The project includes an empowering public education campaign geared toward girls ages 7 to12 appearing on buses, subways and phone kiosks and an accompanying 30 second video. The City’s Department of Youth and Community Development will also be piloting self-esteem programming at more than 75 after-school programs and half a dozen schools. Additionally, the Parks Department will be targeting programming at girls, including free fitness program classes in all five boroughs, especially for girls ages 8 to 13 years old, along with all- girl teams in the City’s flag Football League. The New York City Girls Project is a collaboration among the Human Resources Administration, the Center for Economic Opportunity, the New York City Commission on Women’s Issues, the Administration for Children’s Services, the Department of Parks and Recreation and the Department of Youth and Community Development. Samantha Levine has been appointed Director of the New York City Girls’ Self-Esteem Project.
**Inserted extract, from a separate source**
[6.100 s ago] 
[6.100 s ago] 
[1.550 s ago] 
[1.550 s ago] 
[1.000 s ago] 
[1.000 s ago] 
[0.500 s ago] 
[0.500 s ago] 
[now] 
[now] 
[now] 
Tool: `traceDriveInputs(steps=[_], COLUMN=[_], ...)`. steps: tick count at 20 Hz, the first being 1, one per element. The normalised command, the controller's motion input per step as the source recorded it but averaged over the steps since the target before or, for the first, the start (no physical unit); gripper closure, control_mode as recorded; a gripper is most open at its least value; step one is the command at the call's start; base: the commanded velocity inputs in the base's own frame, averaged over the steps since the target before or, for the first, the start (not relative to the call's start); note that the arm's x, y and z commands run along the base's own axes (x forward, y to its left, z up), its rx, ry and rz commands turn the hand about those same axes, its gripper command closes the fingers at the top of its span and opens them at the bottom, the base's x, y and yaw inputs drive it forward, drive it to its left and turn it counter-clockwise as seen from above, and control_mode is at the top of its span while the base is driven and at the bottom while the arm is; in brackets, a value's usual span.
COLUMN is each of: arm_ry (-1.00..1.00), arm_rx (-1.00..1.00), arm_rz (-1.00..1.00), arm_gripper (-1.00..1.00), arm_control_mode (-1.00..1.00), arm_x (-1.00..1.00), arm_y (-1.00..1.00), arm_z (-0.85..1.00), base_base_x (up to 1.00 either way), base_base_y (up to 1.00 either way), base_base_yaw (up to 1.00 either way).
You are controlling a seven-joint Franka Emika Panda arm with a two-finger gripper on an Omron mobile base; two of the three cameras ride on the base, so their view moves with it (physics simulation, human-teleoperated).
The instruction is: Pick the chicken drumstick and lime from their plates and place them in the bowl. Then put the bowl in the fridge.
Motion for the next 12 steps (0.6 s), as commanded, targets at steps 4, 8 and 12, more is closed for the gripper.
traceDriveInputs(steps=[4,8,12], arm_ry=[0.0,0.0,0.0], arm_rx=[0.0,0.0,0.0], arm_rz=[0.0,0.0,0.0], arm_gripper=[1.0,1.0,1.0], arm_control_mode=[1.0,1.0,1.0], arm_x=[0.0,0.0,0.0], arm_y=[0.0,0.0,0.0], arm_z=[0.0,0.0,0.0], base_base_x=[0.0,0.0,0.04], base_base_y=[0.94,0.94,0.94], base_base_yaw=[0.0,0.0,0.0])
“New York City is one of the most diverse cities in the nation with strong, successful women in every area of leadership,” said Mayor Bloomberg. “Yet girls are struggling with body image issues at younger and younger ages, a struggle that has negative public health consequences: including eating disorders, bullying, alcohol abuse, early onset of sexual activity and obesity. New York City is going to take a leadership role in sending a message about what really should matter – their skills, their beliefs and who they are and who they are going to be, not what they look like.”
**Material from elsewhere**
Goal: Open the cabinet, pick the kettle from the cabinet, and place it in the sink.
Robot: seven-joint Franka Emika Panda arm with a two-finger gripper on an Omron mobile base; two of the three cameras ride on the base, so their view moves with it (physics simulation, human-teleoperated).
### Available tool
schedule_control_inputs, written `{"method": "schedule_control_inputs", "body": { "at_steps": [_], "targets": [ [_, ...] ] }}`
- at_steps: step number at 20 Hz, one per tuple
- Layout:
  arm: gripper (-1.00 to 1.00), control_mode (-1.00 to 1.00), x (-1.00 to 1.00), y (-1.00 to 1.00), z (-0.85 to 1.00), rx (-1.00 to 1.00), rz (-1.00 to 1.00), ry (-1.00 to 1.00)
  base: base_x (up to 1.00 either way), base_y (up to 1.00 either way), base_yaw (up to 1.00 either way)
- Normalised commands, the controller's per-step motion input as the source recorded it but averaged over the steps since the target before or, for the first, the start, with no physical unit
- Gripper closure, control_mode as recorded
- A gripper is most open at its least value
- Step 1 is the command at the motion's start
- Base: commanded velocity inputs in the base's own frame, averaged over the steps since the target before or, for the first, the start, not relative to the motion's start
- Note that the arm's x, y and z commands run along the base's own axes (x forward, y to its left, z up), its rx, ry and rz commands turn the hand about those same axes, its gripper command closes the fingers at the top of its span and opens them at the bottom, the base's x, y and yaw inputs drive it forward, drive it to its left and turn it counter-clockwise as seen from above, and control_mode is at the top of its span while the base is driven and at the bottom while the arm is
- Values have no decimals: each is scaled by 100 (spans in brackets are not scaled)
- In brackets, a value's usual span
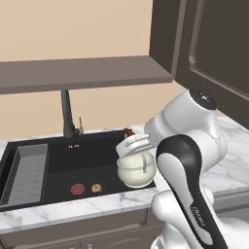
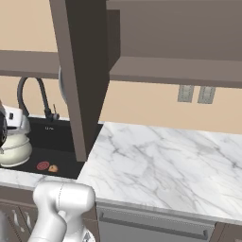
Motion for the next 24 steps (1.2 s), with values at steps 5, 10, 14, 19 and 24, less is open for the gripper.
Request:
{"method": "schedule_control_inputs", "body": {
  "at_steps": [5,10,14,19,24],
  "targets": [
    [100,-100,21,14,-16,0,3,0,0,0,0],
    [100,-100,24,19,-17,0,2,0,0,0,0],
    [100,-100,21,14,-15,0,2,0,0,0,0],
    [100,-100,18,10,-17,0,3,0,0,0,0],
    [100,-100,18,10,-18,0,3,0,0,0,0]
  ]
}}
“We know that girls – and often women’s – sense of self-worth and esteem is inextricably linked to self-image,” said Deputy Mayor Gibbs. “And every day girls are confronted by unrealistic, often photoshopped images that they can’t possibly emulate. This intervention sends an important message that girls are valued for who they are and what they do.”
“I am an accomplished and successful woman,” said Women’s Commission Executive Director Andrea Shapiro Davis. “And yet, for much of my life I was incredibly insecure, to a large extent because I was constantly comparing how I looked to the images I saw in the media. Every woman has been touched by this issue at some point in their lives. This is an incredibly important initiative that goes to the heart of who we are as a society.”
“Low self-esteem has been linked to teen pregnancy, making it even more challenging for girls growing up in poverty to reach self-sufficiency. The Girls Project is important because it reminds girls that substance and character are more important than appearance,” said Human Resources Administration Commissioner Robert Doar. “Along with HRA’s commitment to ensuring teen pregnancy rates continue to decrease, we also promote personal responsibility among New Yorkers in need.”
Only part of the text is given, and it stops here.